For some investment bankers and corporate lawyers, naming the deal is the best part about working on it.
We couldn’t possibly comment.
Places, nature and space inspire the majority of the M&A deal code names. Often related to feelings of power, success and importance - from the sun to locations that symbolise victory.
Now though, having studied 1,000 deals from the many more that have used EthosData’s virtual data rooms in the past 10 years, we can reveal the most popular topics behind these code names in our first annual review.
Places, Nature and Space On Top
When it comes to naming a project we’ve found that places, nature and space inspire the majority of deal code names. From nearby buildings or mountains, to flowers, precious stones, and planets, dealmakers clearly get excited about getting out of the office and going travelling with their deal names.
Other popular sources for names include animals, colours, mythology and - for perhaps the less-concerned dealmakers amongst the group - any word starting with the letter ‘A’. At least they’ll find it quickly when they search for it.
Who Chooses Mountains? Who Goes For Birds? Who Likes Gods?
Unsurprisingly the names picked from the aforementioned categories often related to feelings of power, success and importance - from the sun to locations that symbolise victory.
More specifically, in Latin America and Asia-Pacific we saw that if a place name was used it would always be a given country’s local mountain, river or animal. The wider, and more exotic, range of places and animals in these regions certainly helps.
While Argentinian dealmakers can draw inspiration from interesting local animals such as Pink Fairy Armadillos, Patagonian Seahorses or Guanacos, those in the UK are stuck with the slightly less flamboyant squirrel, rabbit or Daddy Long Legs.
In North America, Canada and Western Europe, bankers and lawyers frequently turned to birds - likely a nod to the number of military operations that have previously used ‘eagle’, ‘vulture’, ‘falcon’ and ‘pelican’ - as well as Greek gods and heroes for naming inspiration.
Teachers across the world will be relieved something went into those brains when we were younger. Colours also featured prominently in names. As expected, blue and green - symbols of trust and growth respectively - were among the favoured ones... No 50 shades of grey here.
And What of Specific Names?
Bringing all of this together, you won’t be shocked to learn that the most common names used in project names are:
Apollo, Blue, Sun, Victory, Galaxy, Sunflower, Omega, Jasmine, Emerald, Sunrise, Sapphire, Aurora and Falcon.
That list may sound like a who’s who of team names from The Apprentice but these code names were certainly recognised by a CEO we spoke to who laughed after she heard the list.
“We’ve used all of those before! We try not to spend too long thinking of a project name but they are important. Our team is going to work on this deal for a good few weeks so we don’t want something that’s complicated to spell or say. It’s why we rarely use classical music composers!”
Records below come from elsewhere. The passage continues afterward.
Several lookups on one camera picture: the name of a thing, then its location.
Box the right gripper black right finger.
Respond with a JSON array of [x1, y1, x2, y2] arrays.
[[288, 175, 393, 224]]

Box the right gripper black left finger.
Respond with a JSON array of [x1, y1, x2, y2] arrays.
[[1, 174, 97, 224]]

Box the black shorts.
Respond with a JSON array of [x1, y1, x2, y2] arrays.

“Where possible we want everyone to enjoy the thought of the deal when they hear its name. I once saw a deal that was called ‘Turnips’. It hardly instilled a sense of excitement, or confidence in the deal team for that matter.”
26% of Dealmakers Feeling Uninspired
Not everyone is drawn by the promise of new frontiers or success though. More than a quarter of deals we looked at were named after the company involved or an acronym of the company.
One dealmaker we spoke to said they have named so many deals in the past that no one in the office can come up with something new. Now all they do is put the first two letters together of all the companies involved in the deal, and then add the date the deal starts on at the end of those letters.
The most common M&A deal names are: Apollo, Blue, Sun, Victory, Galaxy, Sunflower, Omega, Jasmine, Emerald, Sunrise, Sapphire, Aurora and Falcon.
The EthosData View
Having spent a number of years on the other side of the table as an investment banker and founder, we asked our CEO Francisco Lorca about his favourite ‘deal naming moment’. This is what he had to say.
“On an M&A deal I worked on, the CEO of the company being bought wanted to call the deal ‘FWAD’. Everyone was confused and spent a good ten minutes searching for the acronym online... It later transpired that it stood for ‘Finally, we are done.’ Suffice to say we didn’t end up going for that code name!”